ACTIVITY.
Please print each of the entries below exactly.
Top of INPUT DATA
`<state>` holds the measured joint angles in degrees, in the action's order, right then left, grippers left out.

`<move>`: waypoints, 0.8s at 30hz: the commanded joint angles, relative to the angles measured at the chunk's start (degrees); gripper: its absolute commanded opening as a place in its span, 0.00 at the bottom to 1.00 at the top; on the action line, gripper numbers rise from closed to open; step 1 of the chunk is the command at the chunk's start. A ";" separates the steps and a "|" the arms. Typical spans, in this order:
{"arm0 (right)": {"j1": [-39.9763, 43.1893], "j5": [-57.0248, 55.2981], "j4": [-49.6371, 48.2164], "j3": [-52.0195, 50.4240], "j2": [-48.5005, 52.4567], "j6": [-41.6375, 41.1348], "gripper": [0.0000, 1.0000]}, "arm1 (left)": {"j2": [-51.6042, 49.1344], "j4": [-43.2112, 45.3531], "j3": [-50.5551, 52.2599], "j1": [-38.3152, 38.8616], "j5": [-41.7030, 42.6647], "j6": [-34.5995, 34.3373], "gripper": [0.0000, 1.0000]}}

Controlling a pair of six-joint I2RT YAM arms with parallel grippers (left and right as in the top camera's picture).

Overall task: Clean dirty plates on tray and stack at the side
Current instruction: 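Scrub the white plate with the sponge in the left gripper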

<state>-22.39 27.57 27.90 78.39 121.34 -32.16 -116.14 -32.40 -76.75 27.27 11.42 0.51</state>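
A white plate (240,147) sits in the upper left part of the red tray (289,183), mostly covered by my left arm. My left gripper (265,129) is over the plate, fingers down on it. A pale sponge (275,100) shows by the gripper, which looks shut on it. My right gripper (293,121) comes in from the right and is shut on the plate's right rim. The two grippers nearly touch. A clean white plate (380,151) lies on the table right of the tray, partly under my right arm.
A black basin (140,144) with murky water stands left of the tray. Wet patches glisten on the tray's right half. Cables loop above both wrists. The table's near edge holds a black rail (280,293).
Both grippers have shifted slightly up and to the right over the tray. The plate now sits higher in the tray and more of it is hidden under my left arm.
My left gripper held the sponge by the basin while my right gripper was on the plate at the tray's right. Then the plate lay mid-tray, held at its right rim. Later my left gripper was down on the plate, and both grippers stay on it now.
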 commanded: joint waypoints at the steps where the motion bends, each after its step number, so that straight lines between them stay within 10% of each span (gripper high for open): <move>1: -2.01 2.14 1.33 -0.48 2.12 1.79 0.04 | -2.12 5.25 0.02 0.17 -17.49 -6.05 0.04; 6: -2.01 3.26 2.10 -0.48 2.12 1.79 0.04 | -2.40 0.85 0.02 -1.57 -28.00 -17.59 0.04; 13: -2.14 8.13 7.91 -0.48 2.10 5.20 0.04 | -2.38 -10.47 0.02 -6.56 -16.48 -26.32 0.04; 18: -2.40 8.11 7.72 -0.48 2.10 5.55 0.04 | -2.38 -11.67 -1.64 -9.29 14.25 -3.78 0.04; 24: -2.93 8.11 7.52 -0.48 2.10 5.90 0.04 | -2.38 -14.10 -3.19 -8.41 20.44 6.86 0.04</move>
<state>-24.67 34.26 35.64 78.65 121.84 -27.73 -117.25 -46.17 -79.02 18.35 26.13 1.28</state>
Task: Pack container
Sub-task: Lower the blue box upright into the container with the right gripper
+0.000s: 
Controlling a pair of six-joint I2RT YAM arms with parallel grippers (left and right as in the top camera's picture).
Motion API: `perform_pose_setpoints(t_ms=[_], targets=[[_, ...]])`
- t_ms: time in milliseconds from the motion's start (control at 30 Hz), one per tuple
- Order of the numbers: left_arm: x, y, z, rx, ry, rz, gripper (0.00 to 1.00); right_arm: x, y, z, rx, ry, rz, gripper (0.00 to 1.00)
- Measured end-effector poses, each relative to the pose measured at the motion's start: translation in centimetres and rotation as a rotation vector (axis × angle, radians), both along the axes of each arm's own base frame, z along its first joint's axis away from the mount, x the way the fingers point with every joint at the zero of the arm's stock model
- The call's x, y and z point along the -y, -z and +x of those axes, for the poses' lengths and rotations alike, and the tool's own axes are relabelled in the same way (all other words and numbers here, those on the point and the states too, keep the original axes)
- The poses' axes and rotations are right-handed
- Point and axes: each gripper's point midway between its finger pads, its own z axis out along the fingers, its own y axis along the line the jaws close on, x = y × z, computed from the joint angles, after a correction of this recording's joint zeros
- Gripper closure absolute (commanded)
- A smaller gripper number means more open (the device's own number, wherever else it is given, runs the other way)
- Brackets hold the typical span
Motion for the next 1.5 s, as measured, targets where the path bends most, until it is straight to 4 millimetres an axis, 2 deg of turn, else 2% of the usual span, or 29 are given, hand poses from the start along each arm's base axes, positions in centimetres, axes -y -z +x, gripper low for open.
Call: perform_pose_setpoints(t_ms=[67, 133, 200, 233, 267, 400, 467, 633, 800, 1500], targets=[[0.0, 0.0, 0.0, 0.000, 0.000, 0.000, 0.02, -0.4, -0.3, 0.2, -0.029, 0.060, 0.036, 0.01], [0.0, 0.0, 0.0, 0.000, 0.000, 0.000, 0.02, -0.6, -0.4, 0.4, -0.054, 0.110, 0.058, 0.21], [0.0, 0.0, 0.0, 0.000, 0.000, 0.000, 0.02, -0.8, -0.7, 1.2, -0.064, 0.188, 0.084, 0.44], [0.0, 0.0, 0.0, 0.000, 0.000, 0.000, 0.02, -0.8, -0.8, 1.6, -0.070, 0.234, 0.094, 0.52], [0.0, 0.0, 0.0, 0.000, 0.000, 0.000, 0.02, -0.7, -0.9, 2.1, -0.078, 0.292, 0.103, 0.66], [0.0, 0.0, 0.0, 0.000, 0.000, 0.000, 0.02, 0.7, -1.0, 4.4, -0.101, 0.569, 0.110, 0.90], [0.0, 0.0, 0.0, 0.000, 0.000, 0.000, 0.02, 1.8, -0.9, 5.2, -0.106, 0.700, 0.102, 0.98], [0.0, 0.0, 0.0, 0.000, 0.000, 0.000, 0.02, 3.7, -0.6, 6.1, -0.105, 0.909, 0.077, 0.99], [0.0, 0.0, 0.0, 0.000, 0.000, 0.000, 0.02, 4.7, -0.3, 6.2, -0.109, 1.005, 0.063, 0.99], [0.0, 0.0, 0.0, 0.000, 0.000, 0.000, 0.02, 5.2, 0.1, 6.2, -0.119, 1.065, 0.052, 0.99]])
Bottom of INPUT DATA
WRITTEN RESPONSE.
`<state>` holds the measured joint angles in degrees, in the action's order, right then left, grippers left out.

`<move>`: waypoints, 0.8s at 30hz: the commanded joint angles, relative to the angles measured at the chunk's start (degrees); gripper: its absolute commanded opening as a place in its span, 0.00 at the bottom to 1.00 at the top; on the action line, gripper numbers rise from closed to open; step 1 of the chunk is the command at the chunk's start. A ";" separates the steps and a "|" the arms. Typical spans, in this order:
{"arm0 (right)": {"j1": [-39.9763, 43.1893], "j5": [-57.0248, 55.2981], "j4": [-49.6371, 48.2164], "j3": [-52.0195, 50.4240], "j2": [-48.5005, 52.4567], "j6": [-41.6375, 41.1348], "gripper": [0.0000, 1.0000]}, "arm1 (left)": {"j2": [-51.6042, 49.1344], "j4": [-43.2112, 45.3531], "j3": [-50.5551, 52.2599], "j1": [-38.3152, 38.8616], "j5": [-41.7030, 42.6647], "j6": [-34.5995, 34.3373], "gripper": [0.0000, 1.0000]}}

Controlling a pair of six-joint I2RT YAM arms with parallel grippers (left and right as in the top camera's picture).

Overall task: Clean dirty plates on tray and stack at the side
Current instruction: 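Scrub the white plate with the sponge in the left gripper
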
<state>-22.39 27.57 27.90 78.39 121.34 -32.16 -116.14 -32.40 -76.75 27.27 11.42 0.51</state>
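A white plate (240,147) sits in the upper left part of the red tray (289,183), mostly covered by my left arm. My left gripper (265,129) is over the plate, fingers down on it. A pale sponge (275,100) shows by the gripper, which looks shut on it. My right gripper (293,121) comes in from the right and is shut on the plate's right rim. The two grippers nearly touch. A clean white plate (380,151) lies on the table right of the tray, partly under my right arm.
A black basin (140,144) with murky water stands left of the tray. Wet patches glisten on the tray's right half. Cables loop above both wrists. The table's near edge holds a black rail (280,293).
Both grippers have shifted slightly up and to the right over the tray. The plate now sits higher in the tray and more of it is hidden under my left arm.
My left gripper held the sponge by the basin while my right gripper was on the plate at the tray's right. Then the plate lay mid-tray, held at its right rim. Later my left gripper was down on the plate, and both grippers stay on it now.
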 commanded: joint waypoints at the steps where the motion bends, each after its step number, so that straight lines between them stay within 10% of each span (gripper high for open): <move>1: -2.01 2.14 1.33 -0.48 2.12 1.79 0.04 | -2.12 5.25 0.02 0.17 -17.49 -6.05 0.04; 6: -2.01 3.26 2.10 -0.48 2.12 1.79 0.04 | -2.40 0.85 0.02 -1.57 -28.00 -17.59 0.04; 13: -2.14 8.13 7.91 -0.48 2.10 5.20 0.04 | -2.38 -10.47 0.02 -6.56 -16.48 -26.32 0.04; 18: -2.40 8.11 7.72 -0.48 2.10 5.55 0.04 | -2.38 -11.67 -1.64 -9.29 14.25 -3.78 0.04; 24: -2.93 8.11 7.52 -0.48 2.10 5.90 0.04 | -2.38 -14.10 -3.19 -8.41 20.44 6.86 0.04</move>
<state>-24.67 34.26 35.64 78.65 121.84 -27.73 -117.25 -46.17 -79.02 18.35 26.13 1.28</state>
Task: Pack container
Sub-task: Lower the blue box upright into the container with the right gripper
+0.000s: 
Controlling a pair of six-joint I2RT YAM arms with parallel grippers (left and right as in the top camera's picture).
Motion API: `perform_pose_setpoints(t_ms=[_], targets=[[_, ...]])`
- t_ms: time in milliseconds from the motion's start (control at 30 Hz), one per tuple
- Order of the numbers: left_arm: x, y, z, rx, ry, rz, gripper (0.00 to 1.00); right_arm: x, y, z, rx, ry, rz, gripper (0.00 to 1.00)
- Measured end-effector poses, each relative to the pose measured at the motion's start: translation in centimetres and rotation as a rotation vector (axis × angle, radians), both along the axes of each arm's own base frame, z along its first joint's axis away from the mount, x the way the fingers point with every joint at the zero of the arm's stock model
- The call's x, y and z point along the -y, -z and +x of those axes, for the poses' lengths and rotations alike, and the tool's own axes are relabelled in the same way (all other words and numbers here, those on the point and the states too, keep the original axes)
- The poses' axes and rotations are right-handed
- Point and axes: each gripper's point midway between its finger pads, its own z axis out along the fingers, its own y axis along the line the jaws close on, x = y × z, computed from the joint angles, after a correction of this recording's joint zeros
- Gripper closure absolute (commanded)
- A smaller gripper number means more open (the device's own number, wherever else it is given, runs the other way)
- Brackets hold the typical span
Motion for the next 1.5 s, as measured, targets where the path bends most, until it is straight to 4 millimetres an axis, 2 deg of turn, else 2% of the usual span, or 29 are given, hand poses from the start along each arm's base axes, positions in centimetres, axes -y -z +x, gripper low for open.
Call: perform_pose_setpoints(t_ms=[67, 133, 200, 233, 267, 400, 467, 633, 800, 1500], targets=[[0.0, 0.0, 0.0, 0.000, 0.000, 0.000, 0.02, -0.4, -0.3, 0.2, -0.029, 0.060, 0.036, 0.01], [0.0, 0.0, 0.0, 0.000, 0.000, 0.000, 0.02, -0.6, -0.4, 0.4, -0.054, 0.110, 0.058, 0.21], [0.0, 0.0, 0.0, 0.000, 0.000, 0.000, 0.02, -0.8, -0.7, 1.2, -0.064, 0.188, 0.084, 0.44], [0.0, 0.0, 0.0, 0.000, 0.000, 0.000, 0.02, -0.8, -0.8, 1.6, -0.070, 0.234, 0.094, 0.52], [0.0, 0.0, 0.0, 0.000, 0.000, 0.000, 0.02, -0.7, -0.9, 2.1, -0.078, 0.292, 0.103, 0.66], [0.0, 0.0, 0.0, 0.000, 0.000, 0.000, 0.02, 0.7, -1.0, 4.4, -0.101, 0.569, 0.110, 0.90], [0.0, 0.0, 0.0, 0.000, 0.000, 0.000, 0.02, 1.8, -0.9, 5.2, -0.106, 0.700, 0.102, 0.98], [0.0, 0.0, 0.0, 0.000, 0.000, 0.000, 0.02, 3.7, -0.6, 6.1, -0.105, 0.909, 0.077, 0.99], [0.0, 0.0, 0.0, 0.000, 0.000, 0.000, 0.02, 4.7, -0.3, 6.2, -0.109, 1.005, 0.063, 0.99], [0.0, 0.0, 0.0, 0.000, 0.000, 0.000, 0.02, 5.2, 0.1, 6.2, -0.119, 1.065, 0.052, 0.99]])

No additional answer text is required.